RELATO DE EXPERIÊNCIA DE PROJETO REALIZADO COM USO DAS MÍDIAS DIGITAIS

No ano de 2009, elaborei um plano de aula (de geografia para uma turma de 7.ª série do Ensino Fundamental) que tinha como objetivo principal, trabalhar uma linguagem diferente (a música) da usualmente utilizada em sala de aula, que é aquela que privilegia o uso do livro didático. Assim como o manual didático se apresenta como um recurso pedagógico, a música também pode se tornar um instrumento bastante valioso no tocante ao processo ensino aprendizagem.
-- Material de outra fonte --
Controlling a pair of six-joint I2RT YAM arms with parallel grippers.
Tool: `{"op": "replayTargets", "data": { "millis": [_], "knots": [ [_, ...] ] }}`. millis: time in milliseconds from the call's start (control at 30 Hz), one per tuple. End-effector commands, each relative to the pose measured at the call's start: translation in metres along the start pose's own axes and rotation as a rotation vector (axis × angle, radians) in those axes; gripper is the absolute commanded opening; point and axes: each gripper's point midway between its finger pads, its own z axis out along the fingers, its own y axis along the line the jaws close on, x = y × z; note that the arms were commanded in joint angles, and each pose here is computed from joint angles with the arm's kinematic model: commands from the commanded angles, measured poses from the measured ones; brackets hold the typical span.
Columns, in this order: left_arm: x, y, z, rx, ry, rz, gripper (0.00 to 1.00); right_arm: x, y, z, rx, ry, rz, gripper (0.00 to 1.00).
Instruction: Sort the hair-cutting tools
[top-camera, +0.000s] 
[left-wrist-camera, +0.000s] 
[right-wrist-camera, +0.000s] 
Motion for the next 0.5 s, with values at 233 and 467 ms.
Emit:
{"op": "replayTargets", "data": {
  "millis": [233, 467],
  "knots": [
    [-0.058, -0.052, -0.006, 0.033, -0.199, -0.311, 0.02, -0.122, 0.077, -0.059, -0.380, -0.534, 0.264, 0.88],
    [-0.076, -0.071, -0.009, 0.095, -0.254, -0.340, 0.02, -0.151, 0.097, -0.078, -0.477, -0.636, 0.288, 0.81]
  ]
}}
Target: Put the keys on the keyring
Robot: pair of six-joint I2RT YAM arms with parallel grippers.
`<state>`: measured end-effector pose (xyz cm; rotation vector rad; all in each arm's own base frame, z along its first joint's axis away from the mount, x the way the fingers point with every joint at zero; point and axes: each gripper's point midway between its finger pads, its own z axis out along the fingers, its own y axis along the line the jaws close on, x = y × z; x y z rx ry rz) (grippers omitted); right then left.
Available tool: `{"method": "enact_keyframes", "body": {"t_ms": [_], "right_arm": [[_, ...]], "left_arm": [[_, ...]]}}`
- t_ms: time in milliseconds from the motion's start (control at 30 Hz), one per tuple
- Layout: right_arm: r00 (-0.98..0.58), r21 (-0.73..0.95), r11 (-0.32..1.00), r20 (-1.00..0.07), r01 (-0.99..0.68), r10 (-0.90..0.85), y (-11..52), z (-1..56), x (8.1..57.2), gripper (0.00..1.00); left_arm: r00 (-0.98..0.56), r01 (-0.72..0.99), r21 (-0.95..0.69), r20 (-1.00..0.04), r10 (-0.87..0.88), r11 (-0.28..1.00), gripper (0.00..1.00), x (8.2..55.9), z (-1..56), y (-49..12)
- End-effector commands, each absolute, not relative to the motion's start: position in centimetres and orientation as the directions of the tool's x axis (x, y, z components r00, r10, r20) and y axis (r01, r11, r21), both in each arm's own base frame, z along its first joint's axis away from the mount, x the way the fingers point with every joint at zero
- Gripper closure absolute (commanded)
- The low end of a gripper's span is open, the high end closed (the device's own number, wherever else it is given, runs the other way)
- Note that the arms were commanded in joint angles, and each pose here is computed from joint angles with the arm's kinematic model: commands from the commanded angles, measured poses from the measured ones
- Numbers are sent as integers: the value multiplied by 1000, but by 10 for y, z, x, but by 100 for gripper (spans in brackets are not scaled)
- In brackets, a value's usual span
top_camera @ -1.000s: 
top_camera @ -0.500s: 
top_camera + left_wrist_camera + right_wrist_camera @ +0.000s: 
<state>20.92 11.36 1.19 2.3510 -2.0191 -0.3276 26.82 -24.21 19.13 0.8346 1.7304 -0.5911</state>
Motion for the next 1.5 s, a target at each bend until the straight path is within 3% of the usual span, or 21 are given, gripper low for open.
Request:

Assim sendo, fiz uso de um CD com a música, um toca-CD e a letra impressa da música. Acredito que a escolha das letras das músicas a serem trabalhadas em sala de aula deva contemplar uma gama de questões existentes no mundo e no nosso cotidiano, pois, a partir delas devem ser suscitados debates e levantados novos temas, que tornem o processo pedagógico mais sintonizado com o universo do aluno. Dessa maneira, entendemos que a utilização desse recurso é de fundamental importância para que a construção do conhecimento aconteça. Assim sendo, procurei durante o desenvolvimento do plano de aula, fazer a ligação entre a letra da música e o processo migratório, que no entendimento de Moreira (2004), pode ser percebido como os movimentos ou deslocamentos de uma população de um lugar para outro. Para Viana (2000), a música como recurso didático em Geografia, consiste em uma abordagem pedagógica na qual, letras de músicas são trabalhadas como elemento para a análise/reflexão de conjunturas sociais e geográficas. Para essa autora, a escolha das letras das canções não deve ser escolhida aleatoriamente, mas sim, vinculada a ideia de relações entre globalização e mudanças na cotidianidade vivida, ou resistências desta frente a uma globalização homogeneizadora. Ao final da aula, vários alunos e alunas relataram terem entendido o processo migratório, do qual eles ou seus familiares fizeram parte, principalmente devido ao uso da música que retrata suas realidades. Esse fato me levou a acreditar que o uso de mídias digitais no processo educacional veio para ficar e substituir a aula expositiva tradicional. REFERÊNCIAS MOREIRA, Igor. Geografia: construindo o espaço – 6 série. 2 ed. 1 imp. São Paulo: Ática, 2004. VIANA, Adriane Monteiro. A Música como Recurso Didático em Geografia: uma abordagem da Geografia do Cotidiano. In: REGO, Nelson; SUERTEGARAY, Dirce e HEINDRICH, Álvaro. (orgs). Geografia e Educação: geração de ambiências. Porto Alegre: Ed. Universidade/UFRG, 2000.